Connect with us

Education

How Computers Learn

Avatar photo

Published

on

Have you ever wondered how your phone suggests the perfect song, how a game knows your next move, or how a robot vacuum avoids crashing into your dog? It’s all because computers can learn—and they do it in a way that’s kind of like how you figure things out every day! Today, we’re diving into two super-cool tricks computers use to get smarter: forward propagation and back propagation. Don’t worry about the fancy names—they’re just ways computers guess and improve, and I’ll break them down so they’re as easy as pie. Ready? Let’s jump in!

What’s a Neural Network? Your Brain’s Clever Cousin

First things first: to understand how computers learn, we need to know what a neural network is. Picture your brain as a huge team of friends passing notes to solve a mystery, like figuring out what’s in a surprise gift box. Each friend reads the note, adds their own clue (like “It’s small!” or “It rattles!”), and passes it along. That’s how a neural network works—it’s a bunch of tiny helpers (called neurons) working together to figure stuff out.

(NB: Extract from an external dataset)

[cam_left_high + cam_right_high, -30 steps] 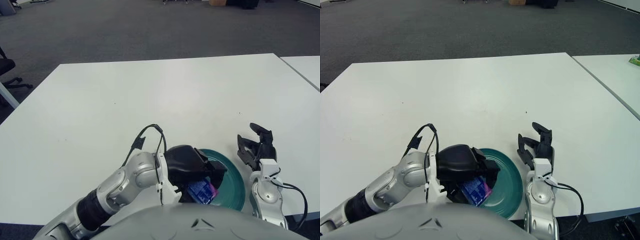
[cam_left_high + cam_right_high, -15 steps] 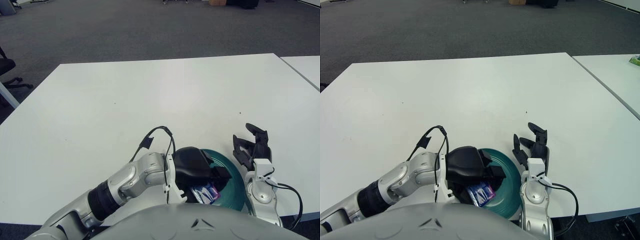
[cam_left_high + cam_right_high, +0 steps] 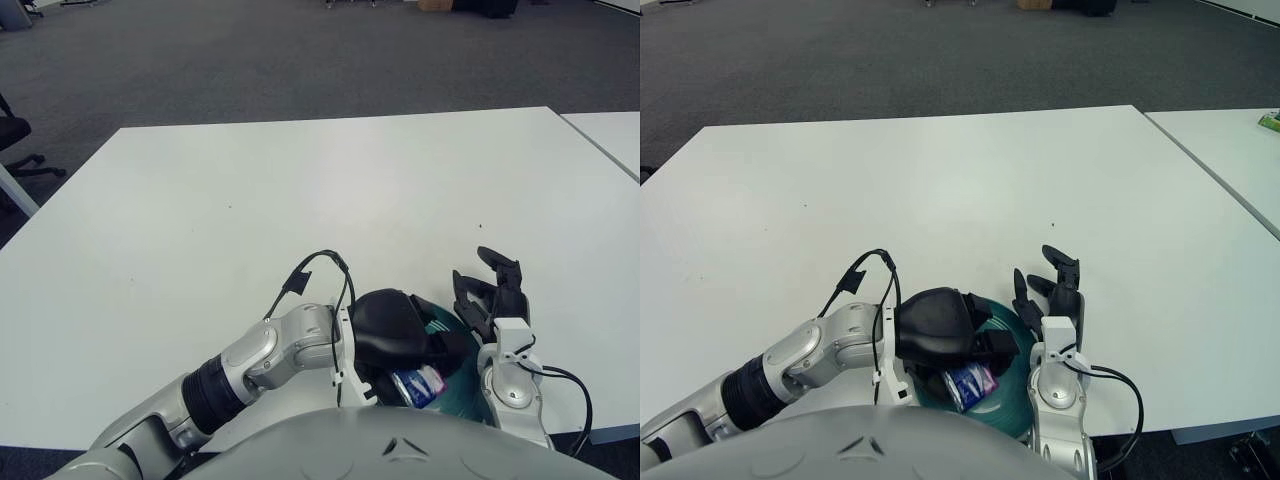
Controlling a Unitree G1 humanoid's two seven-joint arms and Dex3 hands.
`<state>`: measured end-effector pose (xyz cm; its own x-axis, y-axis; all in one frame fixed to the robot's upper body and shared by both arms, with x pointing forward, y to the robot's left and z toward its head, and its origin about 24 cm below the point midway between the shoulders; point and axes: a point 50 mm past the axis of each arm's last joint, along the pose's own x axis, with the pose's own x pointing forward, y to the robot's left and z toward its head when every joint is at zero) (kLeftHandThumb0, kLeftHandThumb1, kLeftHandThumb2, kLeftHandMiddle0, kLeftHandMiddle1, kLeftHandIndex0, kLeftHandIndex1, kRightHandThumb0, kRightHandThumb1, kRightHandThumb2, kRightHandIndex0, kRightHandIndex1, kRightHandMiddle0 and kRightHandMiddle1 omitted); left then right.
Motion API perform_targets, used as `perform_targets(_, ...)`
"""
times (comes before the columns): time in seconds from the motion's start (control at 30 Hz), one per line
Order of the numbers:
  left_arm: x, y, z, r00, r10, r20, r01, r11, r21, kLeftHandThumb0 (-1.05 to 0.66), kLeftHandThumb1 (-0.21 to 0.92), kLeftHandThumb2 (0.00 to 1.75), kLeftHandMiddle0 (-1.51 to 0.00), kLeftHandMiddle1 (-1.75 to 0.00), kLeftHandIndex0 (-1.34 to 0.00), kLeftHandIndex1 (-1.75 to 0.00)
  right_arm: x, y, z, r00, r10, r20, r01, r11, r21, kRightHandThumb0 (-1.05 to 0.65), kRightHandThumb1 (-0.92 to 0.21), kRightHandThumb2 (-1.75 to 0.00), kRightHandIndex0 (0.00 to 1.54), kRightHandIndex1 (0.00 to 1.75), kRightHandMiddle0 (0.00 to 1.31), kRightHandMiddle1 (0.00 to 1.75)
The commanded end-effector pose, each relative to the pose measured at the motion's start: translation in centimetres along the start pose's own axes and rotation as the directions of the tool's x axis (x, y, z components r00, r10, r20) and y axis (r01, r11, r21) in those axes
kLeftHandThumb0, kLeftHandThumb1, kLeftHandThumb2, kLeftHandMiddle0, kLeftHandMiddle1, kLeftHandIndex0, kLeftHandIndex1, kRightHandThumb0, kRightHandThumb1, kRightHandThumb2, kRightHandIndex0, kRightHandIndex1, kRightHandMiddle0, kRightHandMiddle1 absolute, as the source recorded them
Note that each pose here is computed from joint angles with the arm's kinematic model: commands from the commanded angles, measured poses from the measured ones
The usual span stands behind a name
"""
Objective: Put the gum into the plate.
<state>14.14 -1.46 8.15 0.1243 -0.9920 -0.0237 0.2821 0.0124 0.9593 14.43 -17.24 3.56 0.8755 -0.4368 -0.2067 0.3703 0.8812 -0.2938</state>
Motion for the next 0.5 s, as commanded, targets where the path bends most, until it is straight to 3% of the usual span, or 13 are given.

Here’s the basic setup of a neural network:

  • Input Layer: This is where the computer gets its info, like a picture of a dog, the sound of a voice, or the temperature outside.
  • Hidden Layers: These are the “thinking” layers, like detectives looking for hints. They ask stuff like, “Does this picture have floppy ears?” or “Is it chilly enough for a sweater?”
  • Output Layer: This is the final answer—like “It’s a dog!” or “Yes, grab that sweater!”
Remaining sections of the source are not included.